■ WORK INSTRUCTION
Up to and including the line with "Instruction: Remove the", restate the material below word for word, beginning with its first line.

■ DATA BLOCK
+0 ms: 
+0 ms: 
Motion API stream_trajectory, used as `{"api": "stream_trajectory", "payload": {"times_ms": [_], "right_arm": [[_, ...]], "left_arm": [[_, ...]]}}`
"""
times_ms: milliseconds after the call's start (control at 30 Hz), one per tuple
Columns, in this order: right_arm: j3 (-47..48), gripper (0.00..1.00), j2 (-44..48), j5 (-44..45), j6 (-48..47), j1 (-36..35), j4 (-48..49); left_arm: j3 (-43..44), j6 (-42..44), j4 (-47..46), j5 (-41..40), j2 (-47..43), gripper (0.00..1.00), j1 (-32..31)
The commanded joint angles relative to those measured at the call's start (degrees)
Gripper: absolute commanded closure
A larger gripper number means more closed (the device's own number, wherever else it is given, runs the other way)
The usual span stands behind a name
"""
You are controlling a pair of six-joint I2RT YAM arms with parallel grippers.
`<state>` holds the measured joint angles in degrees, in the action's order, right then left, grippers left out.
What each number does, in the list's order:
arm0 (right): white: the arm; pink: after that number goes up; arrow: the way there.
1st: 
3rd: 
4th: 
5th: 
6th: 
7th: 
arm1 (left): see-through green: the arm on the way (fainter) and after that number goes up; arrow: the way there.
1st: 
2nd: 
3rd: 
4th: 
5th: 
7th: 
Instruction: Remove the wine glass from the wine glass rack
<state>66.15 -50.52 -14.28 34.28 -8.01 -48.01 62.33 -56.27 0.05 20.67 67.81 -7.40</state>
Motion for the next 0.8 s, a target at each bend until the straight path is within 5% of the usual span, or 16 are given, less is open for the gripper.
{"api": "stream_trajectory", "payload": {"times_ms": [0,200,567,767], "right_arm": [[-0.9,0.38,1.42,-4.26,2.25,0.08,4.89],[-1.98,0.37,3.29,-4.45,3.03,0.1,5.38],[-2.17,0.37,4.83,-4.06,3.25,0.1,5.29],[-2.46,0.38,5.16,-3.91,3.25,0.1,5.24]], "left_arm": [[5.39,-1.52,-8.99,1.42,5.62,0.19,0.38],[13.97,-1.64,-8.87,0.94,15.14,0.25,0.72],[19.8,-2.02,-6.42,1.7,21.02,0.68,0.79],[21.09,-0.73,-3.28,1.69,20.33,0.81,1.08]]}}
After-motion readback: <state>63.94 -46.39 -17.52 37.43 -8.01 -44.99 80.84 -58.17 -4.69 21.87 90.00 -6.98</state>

■ RESULT OF THIS TASK
+0 ms: 
+0 ms: 
Motion API stream_trajectory, used as `{"api": "stream_trajectory", "payload": {"times_ms": [_], "right_arm": [[_, ...]], "left_arm": [[_, ...]]}}`
"""
times_ms: milliseconds after the call's start (control at 30 Hz), one per tuple
Columns, in this order: right_arm: j3 (-47..48), gripper (0.00..1.00), j2 (-44..48), j5 (-44..45), j6 (-48..47), j1 (-36..35), j4 (-48..49); left_arm: j3 (-43..44), j6 (-42..44), j4 (-47..46), j5 (-41..40), j2 (-47..43), gripper (0.00..1.00), j1 (-32..31)
The commanded joint angles relative to those measured at the call's start (degrees)
Gripper: absolute commanded closure
A larger gripper number means more closed (the device's own number, wherever else it is given, runs the other way)
The usual span stands behind a name
"""
You are controlling a pair of six-joint I2RT YAM arms with parallel grippers.
`<state>` holds the measured joint angles in degrees, in the action's order, right then left, grippers left out.
What each number does, in the list's order:
arm0 (right): white: the arm; pink: after that number goes up; arrow: the way there.
1st: 
3rd: 
4th: 
5th: 
6th: 
7th: 
arm1 (left): see-through green: the arm on the way (fainter) and after that number goes up; arrow: the way there.
1st: 
2nd: 
3rd: 
4th: 
5th: 
7th: 
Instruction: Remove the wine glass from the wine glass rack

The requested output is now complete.